Si chiamano Ristoranti Sostenibili, Alleanza Slow Food, Resistenti & Co. Sono i locali del cibo che hanno scelto l'ecosostenibilità come cifra dichiarata della loro offerta.
Posizionati a metà tra l’autocertificazione e l’adesione a un eco-protocollo, sono schierati dalla parte della rivoluzione verde in tema cambiamento climatico. Dunque di plastica, olii esausti, detergenti, materie prime, km zero. E si comportano di conseguenza. Ma al di là di associazioni e movimenti, le buone pratiche per un futuro a basso impatto ambientale stanno coinvolgendo un numero sempre più alto di cucine, alte e popolari, senza soluzione di continità.
Impossibile non fare i conti con il cambiamento climatico. Siccità e bombe d’acqua, tempeste di grandine e venti devastanti: il pianeta sta vivendo un peggioramento metereologico (con quel che ne consegue) ritenuto da molti ormai irrimediabile. Del resto, dall’inizio del terzo millennio gli accordi sul clima sono stati ignorati da un parte all’altra del pianeta.

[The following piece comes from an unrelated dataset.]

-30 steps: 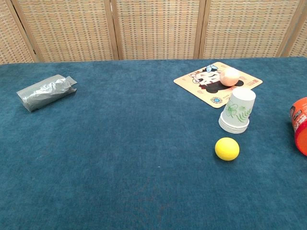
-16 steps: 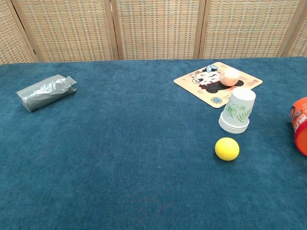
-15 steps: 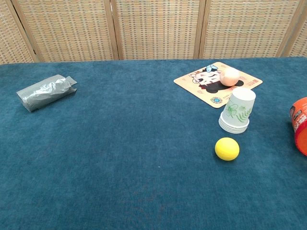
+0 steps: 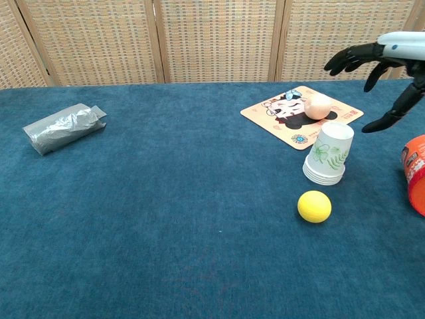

Basti pensare che il solo sistema agroalimentare globale, tra colture massive e allevamenti intensivi, ha prodotto quasi venti miliardi di tonnellate di CO2 all’anno.
Le buone pratiche bio
Certo, la politica, le istituzioni, le lobby finanziarie hanno responsabilità enormi. Ma noi abbiamo il dovere di fare comunque la nostra parte.
E stiamo cominciando a farla. Una ricerca sul “biologico fuori casa” condotta da Ismea con Fipe e AssoBio ha evidenziato come nell’ultimo anno oltre la metà dei bar italiani e quasi il 70% dei ristoranti abbia utilizzato e/o proposto cibi, bevande e materie prime biologiche, malgrado i prezzi superiori del 15% e più rispetto a quelli delle referenze convenzionali.
L’approccio naturale all’agricoltura porta benefici a largo raggio, dalla capacità dei terreni di “mangiare” il carbonio a quella di assorbire e trattenere l’acqua (mentre sui terreni devastati dalla chimica l’acqua scivola senza riuscire a penetrare). L’assenza di fitofarmaci – pesticidi, erbicidi, antimuffa, ecc) si traduce in salvaguardia dell’ecosistema (api in primis) e della salute.
Dal punto di vista organolettico, poi, non c’è partita: profumi, sapori e virtù nutrizionali squadernano qualsiasi percezione sensoriale e analisi di laboratorio. Il tutto, confermato dalla doppia piramide alimentare&ecologica elaborata dal Barilla Center Food&Nutrition, che associa le basi della dieta mediterranea – frutta, verdura, cereali, legumi – a produzioni poco impattanti. Al contrario di dolci e soprattutto delle carni, troppo spesso figlie di produzioni pessime per la salubrità di ambiente e animali (e quindi nostra).
Cambiamento climatico? I nuovi menu eco
I ristoratori più consapevoli hanno messo mano alla quotidianità dei loro locali non solo dal punto di vista della gestione, ma anche nell’elaborazione dei menu. Vent’anni fa – o anche solo dieci – le carte vegetariane erano relegate a ristoranti alternativi o eccentricamente chic. Pietro Leemann con il suo pionieristico Joia era l’unico stellato “green oriented”.
Oggi non esiste menu d’autore che non contempli svariati piatti vegetariani, quando non interi percorsi di degustazioni dedicati. E la guida Michelin ha varato le “stelle verdi” per premiare le insegne più meritevoli nella pratica dell’ecocompatibilità.
A testimoniare il cambiamento, lo studio “Il clima è servito: la sostenibilità è possibile, anche al ristorante” di Slow Food. I dati dicono che un menu con poca carne, ingredienti provenienti da sistemi agricoli sostenibili e scelte ispirate a risparmio energetico e riduzione dello spreco alimentare produce un’impronta ecologica minore di 4,5 volte rispetto agli altri.
I riscontri dei ristoratori sono ottimi, se è vero che i clienti sembrano gradire assai il cambio di prospettiva. Poi, nulla vieta di addentare una tantum una magnifica bistecca. Ma di un animale che ha vissuto bene la sua vita fino al sacrificio ( per dirla con José Gomez di Joselito).
Salvaguardando il benessere della terra e di noi tutti.